Grave Sightings: Andy Warhol (PA)

In Grave Sightings, we visit graves of interest and curiosity to pay respects and ponder about life, death, and the bizarre things in between.


In the packed rolodex of Pennsylvanian history, there are many cards that warrant a special thank you for its contribution to American culture. Here lies a titan of American identity, one that captured pop culture so well that he became a part of it.


Andy, born as Andrew Warhola, was the youngest of three boys. His parents immigrated from Slovakia to the Pittsburgh neighborhood of Uptown. After graduating from the Carnegie Institute of Technology with a Bachelor of Arts in Pictorial Design in 1949, Warhol moved to NYC to be a commercial artist and illustrator. He soon transitioned into the fine art arena and became a major player in the Pop Art movement. His comic-inspired pieces and Campbell Soup Can series were a major success, making him an instant celebrity. His fixation on fame and sensationalized subjects bled into any artistic medium he tried his hand at, including painting, photography, films, and performance art. Sadly, he died in 1987 from post-surgery complications. His signature style, artwork, and photography is recognized worldwide.


Andy’s burial place is located at St. John the Baptist Byzantine Catholic Cemetery in Bethel Park, Pennsylvania. The grave marker faces the driving lane, woods, and adjacent street. It’s unmistakable with its collection of soup cans resting atop it. His parents are interred behind him.

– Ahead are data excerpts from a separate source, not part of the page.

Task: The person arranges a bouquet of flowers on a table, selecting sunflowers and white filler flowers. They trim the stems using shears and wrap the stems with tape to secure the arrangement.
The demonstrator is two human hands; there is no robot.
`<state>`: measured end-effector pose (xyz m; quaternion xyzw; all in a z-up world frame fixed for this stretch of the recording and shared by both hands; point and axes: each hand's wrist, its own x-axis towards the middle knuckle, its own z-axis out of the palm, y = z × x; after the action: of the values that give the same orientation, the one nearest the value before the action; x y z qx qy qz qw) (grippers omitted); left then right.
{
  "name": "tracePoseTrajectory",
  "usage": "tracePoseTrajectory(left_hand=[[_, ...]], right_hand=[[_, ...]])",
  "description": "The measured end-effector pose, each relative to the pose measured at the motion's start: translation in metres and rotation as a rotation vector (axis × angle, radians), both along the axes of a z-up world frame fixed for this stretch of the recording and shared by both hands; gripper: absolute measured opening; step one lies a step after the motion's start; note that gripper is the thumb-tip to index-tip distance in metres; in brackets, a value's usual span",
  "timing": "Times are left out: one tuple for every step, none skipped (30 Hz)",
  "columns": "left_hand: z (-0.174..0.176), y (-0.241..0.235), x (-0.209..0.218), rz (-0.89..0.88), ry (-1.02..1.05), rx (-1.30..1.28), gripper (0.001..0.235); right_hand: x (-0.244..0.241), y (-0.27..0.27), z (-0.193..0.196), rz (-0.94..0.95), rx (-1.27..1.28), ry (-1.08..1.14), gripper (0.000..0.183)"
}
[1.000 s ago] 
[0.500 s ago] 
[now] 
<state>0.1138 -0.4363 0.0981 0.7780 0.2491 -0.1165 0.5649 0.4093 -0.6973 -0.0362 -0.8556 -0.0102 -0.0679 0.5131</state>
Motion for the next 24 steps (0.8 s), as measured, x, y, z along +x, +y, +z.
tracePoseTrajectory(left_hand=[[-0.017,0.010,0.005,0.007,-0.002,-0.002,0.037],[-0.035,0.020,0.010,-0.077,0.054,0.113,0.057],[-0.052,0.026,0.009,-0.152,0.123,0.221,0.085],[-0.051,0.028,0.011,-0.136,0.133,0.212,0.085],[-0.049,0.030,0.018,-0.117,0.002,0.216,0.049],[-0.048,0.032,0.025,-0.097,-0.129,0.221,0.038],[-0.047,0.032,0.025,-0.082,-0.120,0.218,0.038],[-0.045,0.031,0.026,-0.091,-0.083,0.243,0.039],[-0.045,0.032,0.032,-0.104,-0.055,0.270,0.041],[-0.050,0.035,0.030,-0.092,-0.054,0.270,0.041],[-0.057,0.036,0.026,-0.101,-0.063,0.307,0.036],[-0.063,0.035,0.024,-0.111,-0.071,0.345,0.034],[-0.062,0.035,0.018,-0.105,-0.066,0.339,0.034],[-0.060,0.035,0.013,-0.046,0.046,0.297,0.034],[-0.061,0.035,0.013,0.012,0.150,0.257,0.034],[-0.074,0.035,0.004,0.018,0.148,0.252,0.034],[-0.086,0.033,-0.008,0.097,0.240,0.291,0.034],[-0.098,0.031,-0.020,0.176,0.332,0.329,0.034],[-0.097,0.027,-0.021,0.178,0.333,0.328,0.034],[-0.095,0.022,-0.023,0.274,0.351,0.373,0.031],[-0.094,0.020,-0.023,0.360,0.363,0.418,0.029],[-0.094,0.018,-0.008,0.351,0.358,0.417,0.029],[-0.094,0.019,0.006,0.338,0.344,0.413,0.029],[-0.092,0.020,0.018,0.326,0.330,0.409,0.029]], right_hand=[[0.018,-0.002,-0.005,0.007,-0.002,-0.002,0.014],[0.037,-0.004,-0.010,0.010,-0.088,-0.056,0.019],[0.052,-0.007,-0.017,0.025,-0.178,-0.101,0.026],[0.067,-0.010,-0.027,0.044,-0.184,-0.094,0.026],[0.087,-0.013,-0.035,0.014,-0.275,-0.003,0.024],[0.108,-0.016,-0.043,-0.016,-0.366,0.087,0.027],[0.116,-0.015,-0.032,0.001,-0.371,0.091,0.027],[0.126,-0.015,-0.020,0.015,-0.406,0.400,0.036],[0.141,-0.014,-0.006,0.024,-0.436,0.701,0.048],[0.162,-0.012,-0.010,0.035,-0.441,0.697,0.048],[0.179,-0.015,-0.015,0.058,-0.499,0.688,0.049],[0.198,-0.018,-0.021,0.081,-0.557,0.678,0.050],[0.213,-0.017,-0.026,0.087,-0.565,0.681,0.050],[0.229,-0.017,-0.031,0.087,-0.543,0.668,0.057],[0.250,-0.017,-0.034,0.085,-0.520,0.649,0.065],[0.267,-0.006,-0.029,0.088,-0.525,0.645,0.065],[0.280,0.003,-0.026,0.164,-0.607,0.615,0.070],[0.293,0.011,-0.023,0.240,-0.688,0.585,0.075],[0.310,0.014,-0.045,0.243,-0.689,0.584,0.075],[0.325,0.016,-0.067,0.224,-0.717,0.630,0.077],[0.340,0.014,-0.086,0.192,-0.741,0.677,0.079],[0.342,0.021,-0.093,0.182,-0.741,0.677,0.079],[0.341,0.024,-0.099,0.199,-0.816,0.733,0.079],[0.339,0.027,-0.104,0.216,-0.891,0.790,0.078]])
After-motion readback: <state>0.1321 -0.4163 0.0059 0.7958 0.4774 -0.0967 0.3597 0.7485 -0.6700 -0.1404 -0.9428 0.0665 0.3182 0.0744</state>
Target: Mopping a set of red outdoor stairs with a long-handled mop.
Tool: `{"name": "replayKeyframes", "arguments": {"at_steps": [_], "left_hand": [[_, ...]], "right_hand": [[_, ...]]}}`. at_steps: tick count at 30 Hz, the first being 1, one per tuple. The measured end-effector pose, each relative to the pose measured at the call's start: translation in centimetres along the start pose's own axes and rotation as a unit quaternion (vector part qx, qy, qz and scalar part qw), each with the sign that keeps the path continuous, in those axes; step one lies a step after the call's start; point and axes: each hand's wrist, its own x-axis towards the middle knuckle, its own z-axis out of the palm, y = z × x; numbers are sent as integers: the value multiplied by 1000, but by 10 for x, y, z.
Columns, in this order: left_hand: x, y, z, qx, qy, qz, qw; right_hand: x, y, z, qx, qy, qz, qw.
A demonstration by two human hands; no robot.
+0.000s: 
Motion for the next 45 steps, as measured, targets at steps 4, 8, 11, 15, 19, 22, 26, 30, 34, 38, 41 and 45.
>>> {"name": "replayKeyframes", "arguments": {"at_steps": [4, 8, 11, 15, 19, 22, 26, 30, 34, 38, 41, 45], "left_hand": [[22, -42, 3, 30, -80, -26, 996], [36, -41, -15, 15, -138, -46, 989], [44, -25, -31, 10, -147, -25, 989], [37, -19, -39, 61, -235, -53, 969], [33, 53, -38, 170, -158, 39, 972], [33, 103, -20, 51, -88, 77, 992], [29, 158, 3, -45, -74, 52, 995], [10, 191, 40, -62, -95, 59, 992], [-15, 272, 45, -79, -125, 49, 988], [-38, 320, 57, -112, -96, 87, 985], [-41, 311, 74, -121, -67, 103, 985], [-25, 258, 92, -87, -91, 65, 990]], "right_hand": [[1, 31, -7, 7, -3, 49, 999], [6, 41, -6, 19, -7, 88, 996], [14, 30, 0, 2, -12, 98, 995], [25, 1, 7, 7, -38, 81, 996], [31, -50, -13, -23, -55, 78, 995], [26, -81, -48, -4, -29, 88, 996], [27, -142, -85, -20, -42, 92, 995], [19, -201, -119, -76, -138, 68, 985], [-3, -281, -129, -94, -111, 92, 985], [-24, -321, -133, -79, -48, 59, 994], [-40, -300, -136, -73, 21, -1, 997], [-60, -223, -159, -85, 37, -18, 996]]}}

The type of items left at a grave can say a lot about both the deceased and the people honoring them. It tells the dead that the living are still thinking of them, and it assures the living that this individual still matters greatly to them. Flowers, rocks, coins, or rosaries and other religious tokens are all kind symbols of remembrance.

Then there’s soup cans. These individuals took the time to go to the store, walk to the soup aisle, and buy something they probably haven’t reached for in years just to honor an artist. This act of homage is one of my favorite things about humanity. We need people to know that they mattered, that we care. We have to express how important, how impactful, someone was to us. It doesn’t matter if we’ve never met them. It’s so human it hurts.

And it makes me wonder what kind of person possesses this command, this unspoken power, to bring strangers to them, even beyond the grave? It’s gotta be the creators. People like Andy Warhol have transcended their own lives to become synonymous with the subject of their work, so ingrained into our cultural identity that his legacy is much more than what he did to canvases with paint. He was an artist, and us humans really, really value art.

This brings up another query of mine: if we stop talking about Andy Warhol, does Andy Warhol stop existing? If clandestine mourners stop leaving soup cans, will he become just another grave on a hillside cemetery? Two generations from now, will they teach their youth about art history? Will he make the cut?

That’s why you have to share what you love. That author that gets you high with just a single line? Talk about them. The photographer who stirred your soul with a single shot? Talk about them. Artists will never die if their admirers continue saying their name. It’s up to the living to continue such legacies. Keep talking. Keep supporting. Keep connecting. Keep buying the cans of soup.